### Aim of the task
Using the material below, repeat exactly the lines from the one with "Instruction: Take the" through the one with "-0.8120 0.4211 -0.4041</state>", ends included, without any images.

====

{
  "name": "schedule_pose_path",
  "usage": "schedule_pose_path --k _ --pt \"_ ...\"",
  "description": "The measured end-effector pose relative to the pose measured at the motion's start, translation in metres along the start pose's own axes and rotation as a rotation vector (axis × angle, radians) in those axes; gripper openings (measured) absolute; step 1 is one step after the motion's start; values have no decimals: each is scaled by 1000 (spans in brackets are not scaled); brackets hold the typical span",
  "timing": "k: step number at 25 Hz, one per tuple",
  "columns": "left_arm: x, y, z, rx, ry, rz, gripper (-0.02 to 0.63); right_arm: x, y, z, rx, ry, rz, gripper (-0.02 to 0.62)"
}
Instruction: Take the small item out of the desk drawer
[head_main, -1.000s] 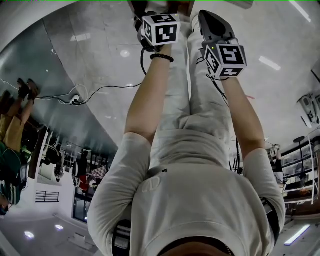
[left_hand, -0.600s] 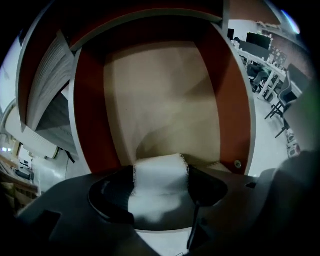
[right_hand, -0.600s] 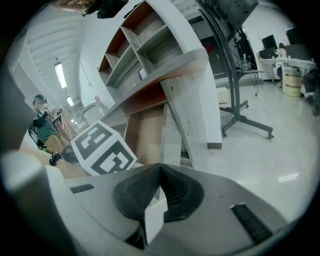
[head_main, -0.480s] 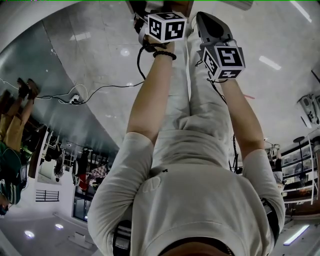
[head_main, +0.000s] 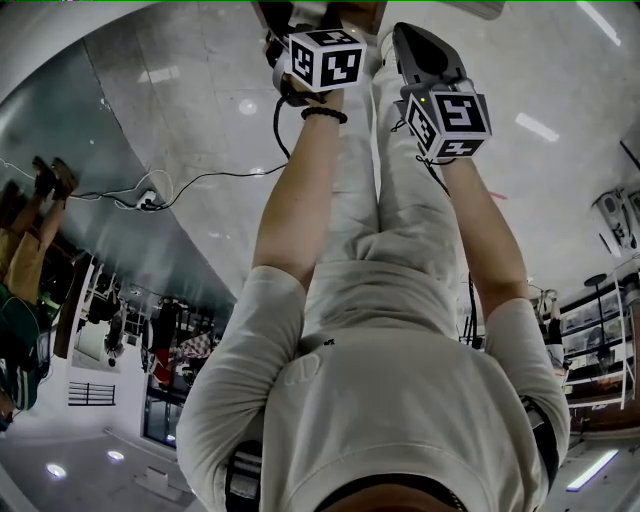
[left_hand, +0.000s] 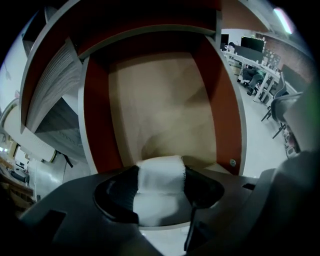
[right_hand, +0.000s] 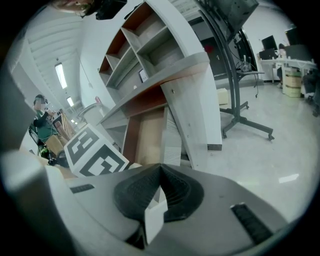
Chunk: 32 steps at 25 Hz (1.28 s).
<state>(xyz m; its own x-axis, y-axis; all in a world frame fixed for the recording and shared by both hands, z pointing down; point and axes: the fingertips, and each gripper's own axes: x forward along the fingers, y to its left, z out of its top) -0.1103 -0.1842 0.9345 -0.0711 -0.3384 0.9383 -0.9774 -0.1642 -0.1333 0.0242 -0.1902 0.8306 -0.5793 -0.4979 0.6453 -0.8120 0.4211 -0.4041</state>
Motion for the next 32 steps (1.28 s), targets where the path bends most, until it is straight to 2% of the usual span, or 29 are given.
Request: schedule_pose_path --k 7,15,24,32 --pt "-13 5 0 -42 -52 -39 265 -4 7 2 -13 -1 -12 0" --pt "-51 14 16 -56 -115 -69 265 -18 24 28 -32 -11 -44 0" --pt "-128 23 47 -97 -203 -121 265 -60 59 68 -60 -11 -65 0" --pt "-191 46 83 -124 -304 -142 265 -94 73 123 -97 -71 -98 0"
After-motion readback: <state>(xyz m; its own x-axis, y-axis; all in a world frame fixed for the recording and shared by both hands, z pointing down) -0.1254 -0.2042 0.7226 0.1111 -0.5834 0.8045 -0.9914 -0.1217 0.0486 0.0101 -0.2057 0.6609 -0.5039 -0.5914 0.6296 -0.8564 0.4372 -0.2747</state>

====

### Solved exercise
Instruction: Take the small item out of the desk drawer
[head_main, -1.000s] 
[left_hand, -0.600s] 
[right_hand, -0.600s] 
[head_main, -0.480s] 
[head_main, +0.000s] 
[left_hand, +0.000s] 
[right_hand, +0.000s] 
Chunk: 32 steps at 25 Hz (1.28 s).
<state>(xyz m; its own x-axis, y-axis; all in a world frame fixed for the recording and shared by both hands, z pointing down; point and axes: the fingertips, and each gripper's own axes: x forward along the fingers, y to its left, z out of its top) -0.1103 -0.1842 0.9345 -0.0711 -0.3384 0.9383 -0.9774 -0.1642 -0.1333 0.0242 -0.1902 0.8306 -0.5793 -0.4979 0.6453 -0.8120 0.4211 -0.4041</state>

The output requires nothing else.